The probability shaping technology can reduce the difference between the actual transmission signal information transmission rate and the Shannon capacity limit by redesigning the QAM signal constellation distribution, thereby achieving the purpose of improving the channel capacity. The key theory and application research of the probability shaping technology are widely concerned at home and abroad. The principle of probability shaping is that when constellation points obey Maxwell Boltzmann distribution, the minimization of average transmission energy can be realized under the given transmission entropy, so that the sensitivity gain is obtained, and the tolerance of the system to the nonlinear effect and noise is improved.
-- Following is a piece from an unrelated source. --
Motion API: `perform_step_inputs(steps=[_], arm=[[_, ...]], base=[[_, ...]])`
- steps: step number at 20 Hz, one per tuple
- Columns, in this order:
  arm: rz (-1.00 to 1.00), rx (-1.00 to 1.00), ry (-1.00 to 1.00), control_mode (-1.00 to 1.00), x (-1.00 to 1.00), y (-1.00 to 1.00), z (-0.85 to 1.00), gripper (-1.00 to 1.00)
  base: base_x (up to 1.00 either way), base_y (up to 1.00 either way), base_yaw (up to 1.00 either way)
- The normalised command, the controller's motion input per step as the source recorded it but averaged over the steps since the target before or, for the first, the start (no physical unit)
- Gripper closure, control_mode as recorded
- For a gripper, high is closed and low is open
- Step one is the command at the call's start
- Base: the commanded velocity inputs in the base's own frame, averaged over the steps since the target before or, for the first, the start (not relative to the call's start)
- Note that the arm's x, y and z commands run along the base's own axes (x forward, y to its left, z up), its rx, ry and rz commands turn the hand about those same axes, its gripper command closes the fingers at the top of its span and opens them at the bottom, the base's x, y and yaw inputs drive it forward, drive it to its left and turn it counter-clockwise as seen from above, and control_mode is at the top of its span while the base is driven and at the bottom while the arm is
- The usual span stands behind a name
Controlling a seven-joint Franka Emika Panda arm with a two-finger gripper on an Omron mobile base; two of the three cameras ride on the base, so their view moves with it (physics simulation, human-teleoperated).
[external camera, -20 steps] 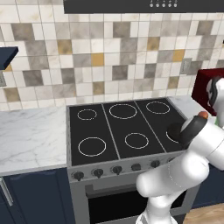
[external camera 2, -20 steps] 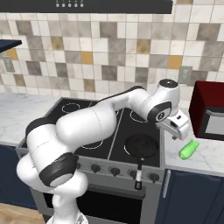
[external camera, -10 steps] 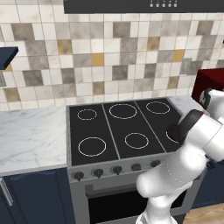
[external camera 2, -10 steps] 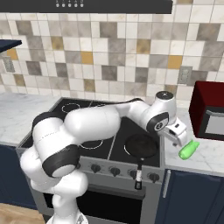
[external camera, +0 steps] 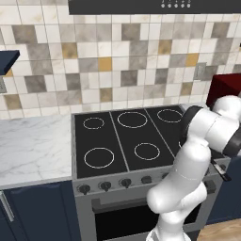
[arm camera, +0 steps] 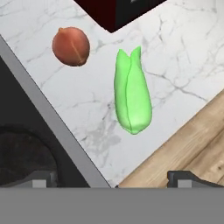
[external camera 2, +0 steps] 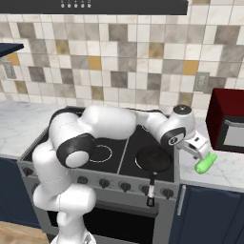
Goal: Put the corn and onion in the pan. Then turn on the front right burner and set the heat to medium.
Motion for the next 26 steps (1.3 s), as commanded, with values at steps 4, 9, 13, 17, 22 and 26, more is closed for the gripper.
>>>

The data bit stream is converted into non-uniformly distributed symbols by assigning different probabilities to each symbol, and the final non-uniformly distributed modulation symbol stream is generated through FEC coding and constellation point mapping.
At present, the prior art adopting the probability shaping technology is not found in a P-bit-level optical transmission system, the T bit of the traditional single-mode optical fiber is the limit, one channel is used, the transmission speed is low, but the optical signal quality is better, the 19-core 6-mode optical fiber has 114 channels for parallel transmission, the transmission speed is very high and can reach the P bit, but the multimode optical fiber has the problems that the high-order mode loss is higher, the mode coupling strength is higher, the optical signal quality based on the high-order mode transmission is poorer, and the error rate performance is insufficient.
Disclosure of Invention
The invention aims to solve the problems mentioned in the background technology and provides a high noise-resistant P bit optical transmission method based on multi-probability distribution.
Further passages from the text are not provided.